Requirements for Providers to use the Interactive Voice Response (IVR) System for Claim Status and Eligibility Requests

Cahaba Government Benefit Administrators®,LLC is experiencing a high volume of providers who are opting out of the Interactive Voice Response (IVR) system to speak to a Customer Service Representative (CSR) for information that can be accessed through the IVR.

The Centers for Medicare and Medicaid Services (CMS) Internet Only Manual (IOM) Chapter 6 Section 50.1 states:

“Providers shall be required to use IVRs to access claim status and beneficiary eligibility information. CSRs shall refer providers back to the IVR if they have questions about claims status or eligibility that can be handled by the IVR. CSRs may provide claims status and/or eligibility information if it is clear that the provider cannot access the information through the IVR because the IVR is not functioning.”

If you are requesting whether Cahaba has received a claim or if a claim has finalized, this is considered a claim status request.

In addition, according to IOM Chapter 6 Section 80.3.4, “If a CSR or written inquiry correspondent receives an inquiry about information that can be found on a Remittance Advice (RA), the CSR/correspondent should take the opportunity to educate the inquirer on how to read the RA, in an effort to encourage the use of self-service.
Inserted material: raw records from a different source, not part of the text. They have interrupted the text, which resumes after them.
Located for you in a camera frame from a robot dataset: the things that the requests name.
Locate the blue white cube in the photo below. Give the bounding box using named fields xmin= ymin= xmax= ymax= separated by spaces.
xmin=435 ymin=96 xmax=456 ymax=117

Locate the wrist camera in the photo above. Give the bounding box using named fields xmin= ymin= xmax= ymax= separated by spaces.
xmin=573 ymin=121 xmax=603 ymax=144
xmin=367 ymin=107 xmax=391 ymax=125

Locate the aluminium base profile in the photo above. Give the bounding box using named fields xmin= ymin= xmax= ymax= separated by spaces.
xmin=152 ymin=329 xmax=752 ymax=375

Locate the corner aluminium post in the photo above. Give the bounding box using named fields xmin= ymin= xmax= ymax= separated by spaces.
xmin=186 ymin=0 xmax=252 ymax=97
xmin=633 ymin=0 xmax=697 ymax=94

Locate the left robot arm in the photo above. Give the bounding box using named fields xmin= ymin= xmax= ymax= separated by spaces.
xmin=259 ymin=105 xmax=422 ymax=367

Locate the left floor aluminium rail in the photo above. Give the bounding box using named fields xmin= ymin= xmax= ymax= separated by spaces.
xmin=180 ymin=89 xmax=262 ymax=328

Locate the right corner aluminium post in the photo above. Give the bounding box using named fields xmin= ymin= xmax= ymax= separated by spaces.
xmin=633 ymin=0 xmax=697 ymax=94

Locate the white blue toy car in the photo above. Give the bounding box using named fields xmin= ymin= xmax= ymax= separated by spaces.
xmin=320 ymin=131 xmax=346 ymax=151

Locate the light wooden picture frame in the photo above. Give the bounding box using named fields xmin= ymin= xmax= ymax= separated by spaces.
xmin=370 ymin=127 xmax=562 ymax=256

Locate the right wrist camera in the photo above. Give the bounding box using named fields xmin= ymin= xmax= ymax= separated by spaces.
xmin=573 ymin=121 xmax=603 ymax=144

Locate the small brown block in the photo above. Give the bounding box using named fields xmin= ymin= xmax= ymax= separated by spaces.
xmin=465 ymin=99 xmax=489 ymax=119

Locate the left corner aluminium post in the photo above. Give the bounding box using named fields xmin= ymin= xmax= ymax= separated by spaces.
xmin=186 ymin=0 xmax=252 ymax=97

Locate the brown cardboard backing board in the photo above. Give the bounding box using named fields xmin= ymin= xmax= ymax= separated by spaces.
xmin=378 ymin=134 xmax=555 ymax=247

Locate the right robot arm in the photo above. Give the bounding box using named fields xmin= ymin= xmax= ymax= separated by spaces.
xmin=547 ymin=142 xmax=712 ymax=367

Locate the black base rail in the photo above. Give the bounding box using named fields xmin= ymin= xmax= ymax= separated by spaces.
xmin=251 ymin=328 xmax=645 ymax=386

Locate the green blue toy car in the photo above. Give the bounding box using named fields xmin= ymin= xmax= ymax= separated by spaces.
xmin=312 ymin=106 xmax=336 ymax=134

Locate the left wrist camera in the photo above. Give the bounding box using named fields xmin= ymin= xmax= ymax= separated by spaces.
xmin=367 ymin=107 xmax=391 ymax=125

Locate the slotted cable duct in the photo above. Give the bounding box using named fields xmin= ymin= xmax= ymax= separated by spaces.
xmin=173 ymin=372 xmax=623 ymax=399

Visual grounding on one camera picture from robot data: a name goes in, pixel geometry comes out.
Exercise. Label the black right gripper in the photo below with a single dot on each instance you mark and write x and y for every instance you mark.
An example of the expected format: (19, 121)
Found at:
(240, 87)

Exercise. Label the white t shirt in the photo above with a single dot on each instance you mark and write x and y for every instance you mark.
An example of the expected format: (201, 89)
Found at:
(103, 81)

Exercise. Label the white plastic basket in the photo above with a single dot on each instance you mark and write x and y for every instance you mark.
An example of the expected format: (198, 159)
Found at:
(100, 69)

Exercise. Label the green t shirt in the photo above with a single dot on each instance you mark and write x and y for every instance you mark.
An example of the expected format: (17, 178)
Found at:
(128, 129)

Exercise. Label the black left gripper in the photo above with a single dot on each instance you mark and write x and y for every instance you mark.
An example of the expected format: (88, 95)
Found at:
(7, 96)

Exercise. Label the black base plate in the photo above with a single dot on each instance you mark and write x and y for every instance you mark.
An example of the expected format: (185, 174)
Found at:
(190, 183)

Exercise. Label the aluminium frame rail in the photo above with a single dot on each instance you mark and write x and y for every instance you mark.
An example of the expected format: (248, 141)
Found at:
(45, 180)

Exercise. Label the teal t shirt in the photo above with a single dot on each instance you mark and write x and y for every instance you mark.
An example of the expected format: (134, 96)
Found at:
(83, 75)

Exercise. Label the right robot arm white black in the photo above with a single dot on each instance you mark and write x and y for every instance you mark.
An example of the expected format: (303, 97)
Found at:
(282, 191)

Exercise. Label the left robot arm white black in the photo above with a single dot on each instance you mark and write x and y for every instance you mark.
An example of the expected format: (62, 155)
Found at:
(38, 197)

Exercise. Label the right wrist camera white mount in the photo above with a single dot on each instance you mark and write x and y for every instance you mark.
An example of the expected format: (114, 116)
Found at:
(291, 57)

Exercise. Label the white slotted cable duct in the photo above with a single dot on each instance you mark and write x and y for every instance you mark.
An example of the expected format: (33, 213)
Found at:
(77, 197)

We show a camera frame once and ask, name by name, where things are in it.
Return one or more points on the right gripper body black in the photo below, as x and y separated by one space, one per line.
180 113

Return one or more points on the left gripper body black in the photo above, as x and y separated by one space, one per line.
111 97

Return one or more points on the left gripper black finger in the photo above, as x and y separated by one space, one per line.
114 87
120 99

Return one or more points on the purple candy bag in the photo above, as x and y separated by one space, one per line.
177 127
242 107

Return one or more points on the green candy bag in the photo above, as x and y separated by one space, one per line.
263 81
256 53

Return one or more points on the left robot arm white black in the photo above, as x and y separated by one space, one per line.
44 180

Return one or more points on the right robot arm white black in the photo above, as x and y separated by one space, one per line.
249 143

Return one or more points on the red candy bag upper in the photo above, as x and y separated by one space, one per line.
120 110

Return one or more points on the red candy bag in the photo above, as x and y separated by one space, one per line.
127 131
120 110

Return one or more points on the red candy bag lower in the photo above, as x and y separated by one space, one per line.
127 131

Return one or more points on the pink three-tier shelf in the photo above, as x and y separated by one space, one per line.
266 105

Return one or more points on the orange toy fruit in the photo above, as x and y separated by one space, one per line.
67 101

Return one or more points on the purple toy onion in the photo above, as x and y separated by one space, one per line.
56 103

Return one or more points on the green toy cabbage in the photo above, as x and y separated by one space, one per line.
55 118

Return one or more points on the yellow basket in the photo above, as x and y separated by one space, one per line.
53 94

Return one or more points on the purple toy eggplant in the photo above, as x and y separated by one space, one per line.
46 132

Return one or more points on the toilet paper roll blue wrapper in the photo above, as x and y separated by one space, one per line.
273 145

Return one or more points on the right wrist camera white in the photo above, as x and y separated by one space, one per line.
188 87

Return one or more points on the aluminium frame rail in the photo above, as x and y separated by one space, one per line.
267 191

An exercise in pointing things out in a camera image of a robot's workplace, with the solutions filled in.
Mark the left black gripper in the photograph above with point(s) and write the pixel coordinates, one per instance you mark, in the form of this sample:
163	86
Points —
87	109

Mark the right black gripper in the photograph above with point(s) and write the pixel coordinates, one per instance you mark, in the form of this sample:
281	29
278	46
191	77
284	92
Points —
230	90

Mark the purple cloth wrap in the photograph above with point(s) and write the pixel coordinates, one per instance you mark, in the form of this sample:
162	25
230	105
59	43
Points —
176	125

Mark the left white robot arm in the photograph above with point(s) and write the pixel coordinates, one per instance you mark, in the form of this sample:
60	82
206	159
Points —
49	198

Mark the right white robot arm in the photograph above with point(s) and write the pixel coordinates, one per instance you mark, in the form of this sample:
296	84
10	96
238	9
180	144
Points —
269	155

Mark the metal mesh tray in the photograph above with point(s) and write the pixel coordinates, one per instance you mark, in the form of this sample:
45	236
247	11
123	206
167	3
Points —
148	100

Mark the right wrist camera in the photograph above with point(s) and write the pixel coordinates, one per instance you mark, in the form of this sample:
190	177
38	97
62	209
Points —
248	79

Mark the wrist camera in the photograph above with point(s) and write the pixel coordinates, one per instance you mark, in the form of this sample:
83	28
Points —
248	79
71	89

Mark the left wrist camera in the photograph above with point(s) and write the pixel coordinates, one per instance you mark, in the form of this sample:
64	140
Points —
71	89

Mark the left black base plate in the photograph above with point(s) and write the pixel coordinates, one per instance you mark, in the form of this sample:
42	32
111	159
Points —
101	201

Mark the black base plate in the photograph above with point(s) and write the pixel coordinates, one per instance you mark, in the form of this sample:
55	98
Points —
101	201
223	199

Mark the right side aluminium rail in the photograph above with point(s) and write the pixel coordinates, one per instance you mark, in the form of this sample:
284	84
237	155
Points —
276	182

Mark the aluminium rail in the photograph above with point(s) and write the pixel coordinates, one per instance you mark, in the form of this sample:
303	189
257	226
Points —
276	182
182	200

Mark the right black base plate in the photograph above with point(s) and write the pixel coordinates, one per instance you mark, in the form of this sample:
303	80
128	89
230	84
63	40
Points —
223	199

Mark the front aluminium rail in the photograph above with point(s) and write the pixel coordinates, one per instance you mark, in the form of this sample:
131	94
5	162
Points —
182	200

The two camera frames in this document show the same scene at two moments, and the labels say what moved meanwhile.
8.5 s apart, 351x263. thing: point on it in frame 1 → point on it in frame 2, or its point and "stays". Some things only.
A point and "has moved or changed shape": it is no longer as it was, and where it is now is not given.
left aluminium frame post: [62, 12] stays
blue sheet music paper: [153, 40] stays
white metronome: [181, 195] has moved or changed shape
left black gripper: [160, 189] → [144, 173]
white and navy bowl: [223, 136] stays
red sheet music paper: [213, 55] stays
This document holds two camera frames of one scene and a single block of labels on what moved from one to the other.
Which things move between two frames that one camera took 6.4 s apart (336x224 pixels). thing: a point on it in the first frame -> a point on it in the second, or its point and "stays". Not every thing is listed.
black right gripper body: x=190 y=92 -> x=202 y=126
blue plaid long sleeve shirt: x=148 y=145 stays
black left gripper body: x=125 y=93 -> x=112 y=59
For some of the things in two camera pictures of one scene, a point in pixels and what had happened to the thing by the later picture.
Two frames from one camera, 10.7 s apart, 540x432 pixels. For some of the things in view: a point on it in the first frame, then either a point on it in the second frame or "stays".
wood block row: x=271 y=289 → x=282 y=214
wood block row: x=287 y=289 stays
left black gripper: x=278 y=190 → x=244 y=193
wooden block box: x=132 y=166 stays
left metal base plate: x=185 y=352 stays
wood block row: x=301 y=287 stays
The CSR/correspondent should advise the inquirer that the RA is needed in order to answer any questions for which answers are available on the RA. Providers should also be advised that any billing staff or representatives that make inquiries on his/her behalf will need a copy of the RA.”

Cahaba CSRs have visibility as to the path the provider takes in the IVR and/or whether they opt out to speak with a representative up front. The CSR will instruct the provider to call back and utilize the IVR if they did not attempt to use this self service option as required by CMS.